I maintained that no law of the Confederation was violated by what we had done; that there was no use in an Irish Confederation at all, unless it was prepared in so deadly an emergency to advise the general arming of the people, and to make them look for redress of their wrongs to this one agency—the edge of the sword; that if they were not prepared to fight pitched battles with the Queen's troops, they were as well prepared as they ever would be; that if they were mowed down by shot and sabre, they would die a better death than was usual at that period; for no carnage could be so hideous as the British famine.

There was a two days' debate on O'Brien's resolutions, John Martin occupying the chair. It was conducted with perfect courtesy and mutual respect; and it ended in the adoption of the resolutions, by no very great majority. The weight and authority which O'Brien's character deservedly gave him, influenced many; others were moved by the same considerations which acted upon him; and if I had not felt myself to be most exclusively and extremely right, I might have well doubted my position when Dillon, Meagher, and O'Gorman successively rose up and spoke, and voted for the resolutions. The other side was maintained by Eugene O'Reilly, who has since been colonel of a Turkish cavalry regiment in the Russian war; and by Devin Reilly, now in his grave at Washington.
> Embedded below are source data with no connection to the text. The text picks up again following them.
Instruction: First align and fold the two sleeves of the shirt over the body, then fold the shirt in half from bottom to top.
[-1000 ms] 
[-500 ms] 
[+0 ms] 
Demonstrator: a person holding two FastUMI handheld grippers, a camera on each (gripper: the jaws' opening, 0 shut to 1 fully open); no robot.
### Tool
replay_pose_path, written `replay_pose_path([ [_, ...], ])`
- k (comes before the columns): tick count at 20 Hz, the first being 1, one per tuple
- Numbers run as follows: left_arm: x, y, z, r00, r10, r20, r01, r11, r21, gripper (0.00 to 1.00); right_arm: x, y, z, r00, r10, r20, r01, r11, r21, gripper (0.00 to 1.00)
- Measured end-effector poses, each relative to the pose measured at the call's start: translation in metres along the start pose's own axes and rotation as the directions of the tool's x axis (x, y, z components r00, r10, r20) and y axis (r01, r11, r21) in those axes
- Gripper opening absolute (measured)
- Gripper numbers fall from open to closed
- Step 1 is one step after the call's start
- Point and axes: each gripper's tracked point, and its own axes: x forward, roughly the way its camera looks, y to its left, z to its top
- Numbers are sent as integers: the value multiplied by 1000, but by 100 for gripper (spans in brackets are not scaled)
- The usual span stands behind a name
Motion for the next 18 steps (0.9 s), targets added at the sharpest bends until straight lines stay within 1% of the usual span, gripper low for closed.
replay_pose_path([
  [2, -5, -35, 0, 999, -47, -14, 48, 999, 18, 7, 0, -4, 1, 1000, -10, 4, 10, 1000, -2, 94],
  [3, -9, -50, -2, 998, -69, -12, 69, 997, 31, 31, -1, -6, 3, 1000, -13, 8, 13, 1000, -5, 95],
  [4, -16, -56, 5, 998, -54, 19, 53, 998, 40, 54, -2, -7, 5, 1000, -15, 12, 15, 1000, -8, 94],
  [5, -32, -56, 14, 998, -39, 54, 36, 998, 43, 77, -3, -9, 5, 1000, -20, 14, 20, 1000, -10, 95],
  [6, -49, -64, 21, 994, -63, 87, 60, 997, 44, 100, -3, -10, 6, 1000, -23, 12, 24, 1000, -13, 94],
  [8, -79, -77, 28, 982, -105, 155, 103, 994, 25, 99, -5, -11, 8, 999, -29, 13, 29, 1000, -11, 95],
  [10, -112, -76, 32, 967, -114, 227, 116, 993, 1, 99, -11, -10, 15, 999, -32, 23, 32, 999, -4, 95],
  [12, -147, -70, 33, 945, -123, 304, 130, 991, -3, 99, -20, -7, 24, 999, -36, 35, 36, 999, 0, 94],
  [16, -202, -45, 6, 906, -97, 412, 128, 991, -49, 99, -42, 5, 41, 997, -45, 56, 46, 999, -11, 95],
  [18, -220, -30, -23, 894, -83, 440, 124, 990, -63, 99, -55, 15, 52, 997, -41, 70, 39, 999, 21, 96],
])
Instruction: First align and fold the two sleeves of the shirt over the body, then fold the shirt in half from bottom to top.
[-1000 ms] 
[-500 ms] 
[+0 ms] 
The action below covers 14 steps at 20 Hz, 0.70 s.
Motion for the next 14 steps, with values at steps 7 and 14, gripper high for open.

We, therefore, and some two hundred other Confederates, who voted with us, retired from the meetings of the Confederation; and I resigned my place on the committee, and my office of Inspector of Clubs for the province of Ulster. Revolution, then, was ruled out; and I was cut off from the Confederation, as I had been from the Repeal Association before, and on the same question—physical force. This division took place on the 5th of February, 1848. Three weeks after, Louis Philippe fled from before the face of an outraged people; and the tocsin was sounded for a Revolution all over Europe.

On the 12th of February appeared the first number of the ...continue reading »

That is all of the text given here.